The Rise of Kiid Coffee: A Premium Brand in Southeast Asia
Kiid Coffee has emerged as a standout player in Vietnam’s booming premium coffee market, leveraging its unique positioning in a $3.5 billion industry projected to grow at 18% CAGR through 2030. Founded in 2018, the brand operates 45 stores across Vietnam and Singapore as of 2026, with a focus on high-quality, ethically sourced beans. Unlike global giants like Starbucks, Kiid Coffee targets regional consumers seeking premium coffee experiences without the price tag of international chains.
Its net worth calculation hinges on private equity valuation models, including EBITDA multiples and revenue growth.
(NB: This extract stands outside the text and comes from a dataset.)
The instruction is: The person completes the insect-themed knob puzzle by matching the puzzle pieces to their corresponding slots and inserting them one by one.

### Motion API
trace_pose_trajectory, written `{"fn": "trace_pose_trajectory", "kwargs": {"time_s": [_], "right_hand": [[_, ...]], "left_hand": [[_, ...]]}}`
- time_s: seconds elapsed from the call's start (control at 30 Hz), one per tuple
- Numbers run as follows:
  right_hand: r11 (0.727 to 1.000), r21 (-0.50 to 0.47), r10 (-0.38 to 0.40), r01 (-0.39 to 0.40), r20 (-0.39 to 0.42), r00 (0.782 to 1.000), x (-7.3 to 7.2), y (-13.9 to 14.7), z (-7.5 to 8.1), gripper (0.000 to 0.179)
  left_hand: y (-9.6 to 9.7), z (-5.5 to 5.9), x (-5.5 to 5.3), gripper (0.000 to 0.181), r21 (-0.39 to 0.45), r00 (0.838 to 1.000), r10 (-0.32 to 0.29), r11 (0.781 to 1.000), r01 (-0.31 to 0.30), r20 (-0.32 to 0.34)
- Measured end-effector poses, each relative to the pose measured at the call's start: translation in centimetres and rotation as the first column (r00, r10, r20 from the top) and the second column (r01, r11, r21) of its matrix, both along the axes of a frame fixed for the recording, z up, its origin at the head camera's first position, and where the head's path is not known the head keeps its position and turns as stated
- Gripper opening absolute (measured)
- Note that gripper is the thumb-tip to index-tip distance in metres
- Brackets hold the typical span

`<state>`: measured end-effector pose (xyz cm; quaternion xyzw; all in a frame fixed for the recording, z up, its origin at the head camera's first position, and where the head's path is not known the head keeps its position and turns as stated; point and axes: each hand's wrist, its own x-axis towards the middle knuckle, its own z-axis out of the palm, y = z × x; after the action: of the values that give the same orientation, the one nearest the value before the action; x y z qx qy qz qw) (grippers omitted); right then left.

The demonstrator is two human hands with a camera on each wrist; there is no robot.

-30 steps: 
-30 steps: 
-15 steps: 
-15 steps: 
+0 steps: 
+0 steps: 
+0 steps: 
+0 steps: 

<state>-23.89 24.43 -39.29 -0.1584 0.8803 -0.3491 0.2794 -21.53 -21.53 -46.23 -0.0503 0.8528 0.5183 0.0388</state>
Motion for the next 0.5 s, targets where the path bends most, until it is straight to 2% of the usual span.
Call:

With $12 million in 2025 revenue and a 30% year-over-year increase, Kiid Coffee’s financial trajectory suggests a valuation range of $80–$120 million. This article breaks down how the brand achieved this status, its competitive advantages, and the challenges it faces in scaling.
How Is Kiid Coffee’s Net Worth Calculated?
Private Equity Valuation Models
Private companies like Kiid Coffee are typically valued using EBITDA multiples, revenue growth, and industry benchmarks. For coffee chains, valuations often range between 4–6x EBITDA. Kiid Coffee’s 2023 funding round, which secured $5 million from East Ventures, implies a pre-money valuation of $25 million at the time. By 2026, its net worth has grown to $80–$120 million, reflecting a 4x increase in valuation over three years.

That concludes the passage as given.